Breaking Bad (2008-2013)
and Better Call Saul (2015-2022)

Breaking Bad is among the best dramas ever seen on TV. It's the story of Walter White, a seemingly ordinary man who goes from being a high school chemistry teacher to being a crystal meth-making mastermind.

White has cancer, and the show is set in America, so that's a health crisis and a money crisis. it's questionable whether Walt can afford the treatment and whether he'll survive.

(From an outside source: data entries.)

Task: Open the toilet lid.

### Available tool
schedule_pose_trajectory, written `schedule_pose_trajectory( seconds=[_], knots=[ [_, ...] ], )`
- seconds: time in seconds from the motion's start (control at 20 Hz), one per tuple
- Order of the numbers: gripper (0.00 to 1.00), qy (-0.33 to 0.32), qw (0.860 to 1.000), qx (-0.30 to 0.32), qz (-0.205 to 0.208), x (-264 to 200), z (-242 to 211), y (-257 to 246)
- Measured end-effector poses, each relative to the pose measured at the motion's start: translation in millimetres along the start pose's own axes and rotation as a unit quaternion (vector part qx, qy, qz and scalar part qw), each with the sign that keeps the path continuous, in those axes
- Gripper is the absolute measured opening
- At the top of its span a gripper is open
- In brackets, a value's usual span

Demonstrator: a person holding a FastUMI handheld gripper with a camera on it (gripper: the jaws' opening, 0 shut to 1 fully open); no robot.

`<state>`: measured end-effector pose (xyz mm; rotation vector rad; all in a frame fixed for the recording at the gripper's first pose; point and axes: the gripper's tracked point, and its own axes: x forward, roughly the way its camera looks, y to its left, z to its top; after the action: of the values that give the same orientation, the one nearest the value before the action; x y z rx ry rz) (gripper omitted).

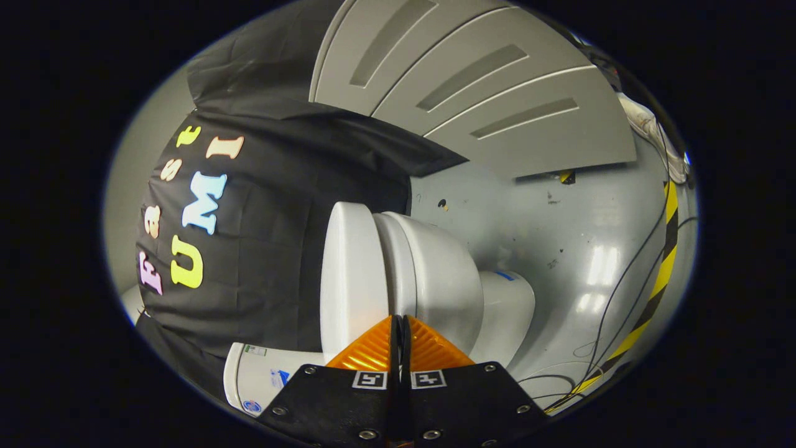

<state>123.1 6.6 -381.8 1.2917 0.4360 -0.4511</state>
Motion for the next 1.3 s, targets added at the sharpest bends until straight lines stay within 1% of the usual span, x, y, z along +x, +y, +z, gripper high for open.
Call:
schedule_pose_trajectory(
  seconds=[0.15,0.3,0.45,0.65,0.85,1.05,1.3],
  knots=[
    [0.0,0.018,1.0,0.002,-0.008,-4,3,0],
    [0.0,0.03,0.999,-0.037,-0.019,-5,-3,4],
    [0.0,0.026,0.999,-0.035,-0.023,-12,7,13],
    [0.0,0.02,0.998,-0.061,-0.007,-24,5,39],
    [0.0,0.013,0.995,-0.1,-0.009,-34,4,65],
    [0.0,0.007,0.991,-0.132,0.002,-45,4,95],
    [0.0,0.001,0.982,-0.186,0.004,-63,-3,131]
  ],
)
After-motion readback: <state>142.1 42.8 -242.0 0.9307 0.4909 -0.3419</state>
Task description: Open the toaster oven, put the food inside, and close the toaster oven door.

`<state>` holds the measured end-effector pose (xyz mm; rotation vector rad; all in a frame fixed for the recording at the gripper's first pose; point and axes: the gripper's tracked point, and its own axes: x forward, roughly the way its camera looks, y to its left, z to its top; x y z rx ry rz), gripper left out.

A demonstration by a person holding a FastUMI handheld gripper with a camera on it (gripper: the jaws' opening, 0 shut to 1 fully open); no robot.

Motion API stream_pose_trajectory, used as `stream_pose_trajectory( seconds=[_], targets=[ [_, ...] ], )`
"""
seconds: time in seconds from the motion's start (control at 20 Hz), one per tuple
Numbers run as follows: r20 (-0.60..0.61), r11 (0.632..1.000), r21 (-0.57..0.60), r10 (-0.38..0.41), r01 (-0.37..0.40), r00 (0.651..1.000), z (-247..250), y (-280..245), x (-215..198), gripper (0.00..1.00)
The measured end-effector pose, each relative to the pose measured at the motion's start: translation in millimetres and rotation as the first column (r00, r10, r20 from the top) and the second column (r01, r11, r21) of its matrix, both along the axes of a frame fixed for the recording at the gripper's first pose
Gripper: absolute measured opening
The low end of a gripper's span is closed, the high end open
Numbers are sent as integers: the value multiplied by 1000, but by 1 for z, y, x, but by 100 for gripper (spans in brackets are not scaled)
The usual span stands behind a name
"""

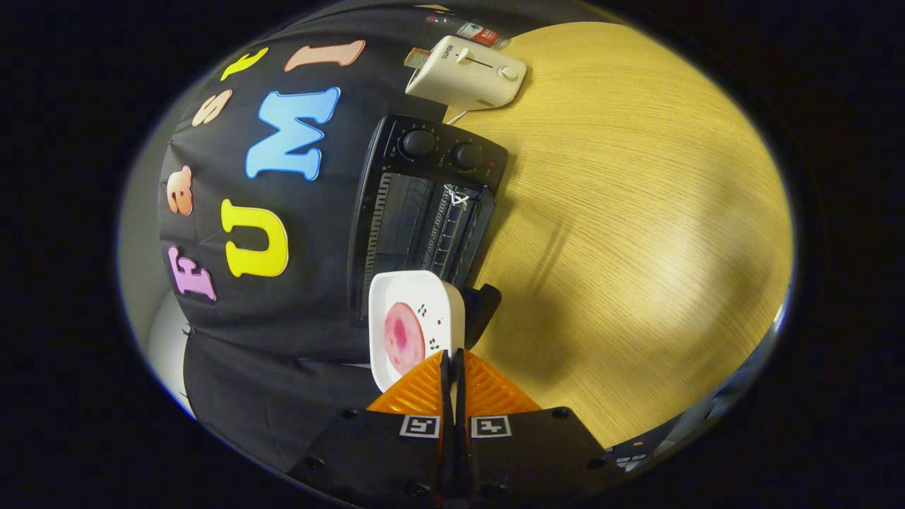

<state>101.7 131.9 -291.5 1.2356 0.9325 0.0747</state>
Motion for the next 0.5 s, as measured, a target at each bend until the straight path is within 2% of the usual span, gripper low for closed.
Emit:
stream_pose_trajectory(
  seconds=[0.25, 0.5],
  targets=[
    [-36, 992, 10, -123, 124, 992, -14, 18, 45, 2],
    [-65, 979, 16, -201, 203, 977, -33, 35, 87, 2]
  ],
)
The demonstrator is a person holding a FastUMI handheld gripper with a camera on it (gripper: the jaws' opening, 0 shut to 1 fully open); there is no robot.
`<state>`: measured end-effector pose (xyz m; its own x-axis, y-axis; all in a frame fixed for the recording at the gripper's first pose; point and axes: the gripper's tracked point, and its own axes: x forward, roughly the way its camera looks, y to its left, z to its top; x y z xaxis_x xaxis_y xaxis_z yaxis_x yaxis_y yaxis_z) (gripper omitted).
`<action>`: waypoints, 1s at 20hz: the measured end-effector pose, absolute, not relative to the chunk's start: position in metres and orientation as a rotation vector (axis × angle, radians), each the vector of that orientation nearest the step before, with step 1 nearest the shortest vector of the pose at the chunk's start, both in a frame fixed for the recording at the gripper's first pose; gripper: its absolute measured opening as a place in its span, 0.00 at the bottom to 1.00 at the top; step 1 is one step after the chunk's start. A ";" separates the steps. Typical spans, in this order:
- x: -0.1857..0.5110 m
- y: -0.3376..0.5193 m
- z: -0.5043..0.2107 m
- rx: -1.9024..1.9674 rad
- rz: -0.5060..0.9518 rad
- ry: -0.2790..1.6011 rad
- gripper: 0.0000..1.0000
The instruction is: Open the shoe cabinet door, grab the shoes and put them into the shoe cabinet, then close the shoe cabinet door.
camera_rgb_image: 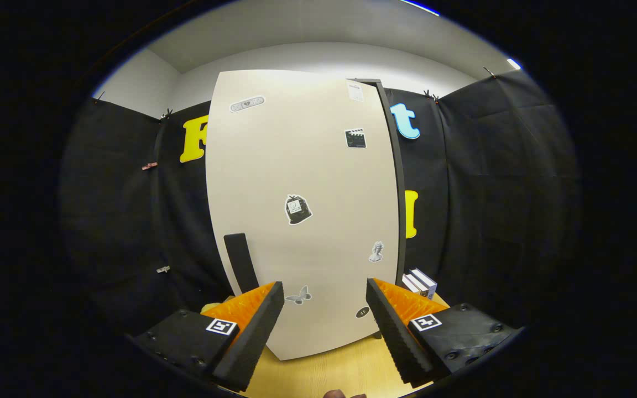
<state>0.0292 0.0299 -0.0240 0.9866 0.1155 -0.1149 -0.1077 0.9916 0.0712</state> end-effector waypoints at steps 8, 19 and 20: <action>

Since he majored in chemistry in college, and making meth is chemistry, he moves into that illegal and lucrative line of work. 

All across five seasons, Breaking Bad is very well-written, and Bryan Cranston is damned good as White. As he slowly morphs into the Scarface of New Mexico and his crimes become unforgivable, the show is put together so well that it's still a blast even after you hate him.

There are no dull bits, but there's one episode where the show's ongoing storyline basically stops for an hour, and all that happens is that White, the perfectionist meth-maker, pursues and tries to kill a housefly that's wandered into his lab. My wife hated that episode, and when we re-watched the whole series a second, third, and fourth time, she skipped it, but she was always back for the next episode. I never skipped Walter vs Fly, and consider it an audacious high point for the show.

Unlike so many TV series with ongoing storylines — Twin Peaks, The Sopranos, Lost, etc — Breaking Bad never jumps the shark, and when it's over it's not a disappointment. You always feel like it's going somewhere, and it is. And it gets there, with no dramatic cheating or gaping plot holes along the way.

The Neverending
Film Festival
#72

Better Call Saul is the prequel follow-up to Breaking Bad, delving into the life story of White's slimeball attorney, Saul Goodman.

It's not up to Breaking Bad's standards, same as most movies don't measure up to Citizen Kane. It has some classic moments (which I won't list here because any mention would be a spoiler), and some episodes that aren't exactly magic, but Better Call Saul is worth watching.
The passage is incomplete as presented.